Escribo esta columna un par de horas después de haber visitado por primera vez la casa de Ana Frank, cuando todavía estoy en Ámsterdam, donde la European Jewish Association me ha invitado a su encuentro anual.
Muchos años después de empezar a recorrer museos o exposiciones e incluso campos, acercarme a algo relacionado con el Holocausto sigue rompiéndome el corazón. El caso de Ana Frank me resulta especialmente sensible, quizá porque es una de las pocas víctimas de la Shoá a la que ponemos nombre y cara, quizá porque soy el orgulloso padre de una adolescente que tiene casi la misma edad que tenía Ana cuando fue asesinada en Bergen-Belsen, quizá simplemente porque soy un sentimental, no sé.
La visita a la casa es corta e interesante.
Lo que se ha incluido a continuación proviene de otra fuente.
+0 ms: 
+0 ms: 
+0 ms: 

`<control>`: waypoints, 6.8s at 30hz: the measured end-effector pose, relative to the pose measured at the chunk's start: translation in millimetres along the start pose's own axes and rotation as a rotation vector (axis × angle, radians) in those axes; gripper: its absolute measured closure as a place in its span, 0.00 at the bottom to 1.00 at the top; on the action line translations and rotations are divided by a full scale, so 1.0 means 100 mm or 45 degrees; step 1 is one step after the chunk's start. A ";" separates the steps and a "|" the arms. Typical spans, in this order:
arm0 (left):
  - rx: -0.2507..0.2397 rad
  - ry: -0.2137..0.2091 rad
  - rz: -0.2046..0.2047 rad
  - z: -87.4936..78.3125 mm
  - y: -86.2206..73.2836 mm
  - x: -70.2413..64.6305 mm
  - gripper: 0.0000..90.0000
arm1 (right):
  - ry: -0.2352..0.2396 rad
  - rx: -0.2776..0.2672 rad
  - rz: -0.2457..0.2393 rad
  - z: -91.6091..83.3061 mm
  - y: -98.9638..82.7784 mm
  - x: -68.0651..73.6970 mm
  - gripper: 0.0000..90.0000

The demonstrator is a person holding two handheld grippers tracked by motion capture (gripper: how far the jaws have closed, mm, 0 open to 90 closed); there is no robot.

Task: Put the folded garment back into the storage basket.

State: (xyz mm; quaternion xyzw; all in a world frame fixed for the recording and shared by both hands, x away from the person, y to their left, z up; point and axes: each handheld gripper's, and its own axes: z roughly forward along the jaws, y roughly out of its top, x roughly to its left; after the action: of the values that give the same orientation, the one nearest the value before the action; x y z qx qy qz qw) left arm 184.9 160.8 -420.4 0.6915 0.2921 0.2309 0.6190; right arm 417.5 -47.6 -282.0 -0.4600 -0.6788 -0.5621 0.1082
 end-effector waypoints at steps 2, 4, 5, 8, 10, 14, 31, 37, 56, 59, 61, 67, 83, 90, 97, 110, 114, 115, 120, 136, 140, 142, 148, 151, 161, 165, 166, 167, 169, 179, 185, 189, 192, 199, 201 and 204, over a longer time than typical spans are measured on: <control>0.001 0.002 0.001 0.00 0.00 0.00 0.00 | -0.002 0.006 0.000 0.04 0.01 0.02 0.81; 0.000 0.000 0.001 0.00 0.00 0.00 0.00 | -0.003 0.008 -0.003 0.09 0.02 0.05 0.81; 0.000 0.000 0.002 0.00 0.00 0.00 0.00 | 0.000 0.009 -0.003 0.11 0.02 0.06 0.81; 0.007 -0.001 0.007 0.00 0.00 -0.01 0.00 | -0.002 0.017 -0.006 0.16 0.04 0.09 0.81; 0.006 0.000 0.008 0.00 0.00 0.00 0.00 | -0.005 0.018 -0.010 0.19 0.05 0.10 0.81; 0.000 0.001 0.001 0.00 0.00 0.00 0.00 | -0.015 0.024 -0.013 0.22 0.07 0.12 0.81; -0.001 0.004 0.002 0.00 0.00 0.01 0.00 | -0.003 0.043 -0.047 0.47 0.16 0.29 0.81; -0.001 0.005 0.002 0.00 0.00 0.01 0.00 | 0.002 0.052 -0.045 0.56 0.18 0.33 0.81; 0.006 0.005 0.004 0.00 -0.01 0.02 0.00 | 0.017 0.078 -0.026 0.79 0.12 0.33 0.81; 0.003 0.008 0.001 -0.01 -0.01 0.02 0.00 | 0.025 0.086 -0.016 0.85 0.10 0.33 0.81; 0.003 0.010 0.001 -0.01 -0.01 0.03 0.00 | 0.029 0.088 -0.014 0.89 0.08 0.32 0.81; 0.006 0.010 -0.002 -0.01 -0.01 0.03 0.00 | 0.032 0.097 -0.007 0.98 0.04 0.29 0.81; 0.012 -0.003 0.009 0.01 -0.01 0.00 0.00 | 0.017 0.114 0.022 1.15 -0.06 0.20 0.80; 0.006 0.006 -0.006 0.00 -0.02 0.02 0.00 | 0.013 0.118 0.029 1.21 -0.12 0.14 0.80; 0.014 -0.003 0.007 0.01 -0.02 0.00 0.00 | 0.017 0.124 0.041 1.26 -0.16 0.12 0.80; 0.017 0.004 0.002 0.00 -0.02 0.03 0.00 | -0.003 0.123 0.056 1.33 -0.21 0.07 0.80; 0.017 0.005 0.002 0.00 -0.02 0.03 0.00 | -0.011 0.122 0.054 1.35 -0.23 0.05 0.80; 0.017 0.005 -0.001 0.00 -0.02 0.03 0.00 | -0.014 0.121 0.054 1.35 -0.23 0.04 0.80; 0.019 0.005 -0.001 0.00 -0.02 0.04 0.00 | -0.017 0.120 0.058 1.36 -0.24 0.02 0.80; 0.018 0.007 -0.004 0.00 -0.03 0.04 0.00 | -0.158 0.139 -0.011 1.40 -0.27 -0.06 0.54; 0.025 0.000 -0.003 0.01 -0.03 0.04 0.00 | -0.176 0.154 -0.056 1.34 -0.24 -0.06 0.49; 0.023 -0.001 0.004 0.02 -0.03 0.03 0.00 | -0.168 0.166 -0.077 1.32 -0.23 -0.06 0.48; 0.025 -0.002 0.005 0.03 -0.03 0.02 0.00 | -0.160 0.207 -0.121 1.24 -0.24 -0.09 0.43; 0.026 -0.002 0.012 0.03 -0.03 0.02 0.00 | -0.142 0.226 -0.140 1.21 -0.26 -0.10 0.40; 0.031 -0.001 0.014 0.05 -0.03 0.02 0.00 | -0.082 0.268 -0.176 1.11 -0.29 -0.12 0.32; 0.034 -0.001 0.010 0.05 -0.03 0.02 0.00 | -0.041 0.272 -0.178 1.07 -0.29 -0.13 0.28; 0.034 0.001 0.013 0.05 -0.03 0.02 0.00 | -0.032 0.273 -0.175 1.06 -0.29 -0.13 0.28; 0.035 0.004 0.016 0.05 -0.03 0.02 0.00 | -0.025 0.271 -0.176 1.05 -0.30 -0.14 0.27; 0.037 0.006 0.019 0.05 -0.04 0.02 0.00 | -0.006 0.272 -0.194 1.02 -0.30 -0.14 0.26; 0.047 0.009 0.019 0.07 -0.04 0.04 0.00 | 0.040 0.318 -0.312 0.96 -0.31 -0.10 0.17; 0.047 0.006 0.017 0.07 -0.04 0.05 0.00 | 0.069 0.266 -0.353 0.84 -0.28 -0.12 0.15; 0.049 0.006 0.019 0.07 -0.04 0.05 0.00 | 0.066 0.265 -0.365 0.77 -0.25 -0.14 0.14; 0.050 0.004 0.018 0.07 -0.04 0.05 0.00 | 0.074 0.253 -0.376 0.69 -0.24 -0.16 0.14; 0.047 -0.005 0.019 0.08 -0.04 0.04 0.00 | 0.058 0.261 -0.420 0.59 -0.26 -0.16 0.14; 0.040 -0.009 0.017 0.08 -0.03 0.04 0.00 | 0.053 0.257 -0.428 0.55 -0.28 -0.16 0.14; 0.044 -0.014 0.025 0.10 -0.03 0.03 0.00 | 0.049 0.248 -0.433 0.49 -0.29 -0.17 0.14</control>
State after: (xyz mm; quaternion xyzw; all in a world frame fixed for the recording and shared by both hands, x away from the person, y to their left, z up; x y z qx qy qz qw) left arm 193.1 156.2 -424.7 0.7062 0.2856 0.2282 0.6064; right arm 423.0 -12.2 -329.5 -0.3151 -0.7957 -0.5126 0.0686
Está preparada para enseñar a personas que no estén demasiado informadas previamente sobre la historia de la familia Frank y menos aún sobre el Holocausto. Es, por supuesto, conmovedora, pero conmueve sin alardes, de hecho diría que evita el sentimentalismo. Es obvio que no lo necesita.
Mientras paso por las distintas habitaciones y voy sabiendo cómo era esa vida cautiva y llena de miedo que sus moradores vivieron en aquella misma casa durante más de dos años, pienso en la gente que niega que la historia de Ana y la propia Ana sean ciertas: a mí me lo han llegado a decir en una conversación muy seria.
Que décadas después y tras todas las pruebas, los testimonios y las evidencias haya gente que siga negando el Holocausto me parecía algo alucinante… antes del 7 de octubre. Ahora, cuando he visto a los medios negar la evidencia, cuando en manifestaciones masivas se culpaba a las víctimas, cuando he escuchado a los políticos premiar a los asesinos, torturadores y violadores… Ahora, como les decía, empiezo a entender mejor que pueda seguir habiendo negacionistas.
Durante todos estos años al leer sobre la Shoá, al visitar un museo o ver un documental me quedaba el consuelo de que la humanidad no podía permitir que aquello se repitiese, que la lección estaba bien aprendida, que el "nunca más" que se pronunciaba en tantos discursos no era una fórmula hueca.
Ya no soy tan inocente: puede que en el siglo XXI Ana Frank no sería deportada a Bergen-Belsen, pero sé bien lo que le hubiese pasado de haber vivido en un kibutz cercano a Gaza o de haber estado bailando en el Festival Nova. Y habría sido por la misma razón: ser judía.
No, por supuesto que no estoy comparando el 7 de octubre con el Holocausto, pero el descomunal crimen de Hamás, su magnitud y su crueldad nos dejan claro que a muchos lo que no les faltan son las ganas y que, si fuesen capaces de ello, no tendrían ningún problema en intentar reeditar los crímenes del nazismo en toda su incomprensible magnitud.
Por suerte no pueden, pero no porque el mundo se lo impida como no se lo impidió a Hitler: es precisamente la existencia de Israel la que lo hace imposible. Y por eso lo odian tanto. Los demás, para nuestra vergüenza, el 7 de octubre habríamos vuelto a dejar a Ana Frank en manos de sus asesinos.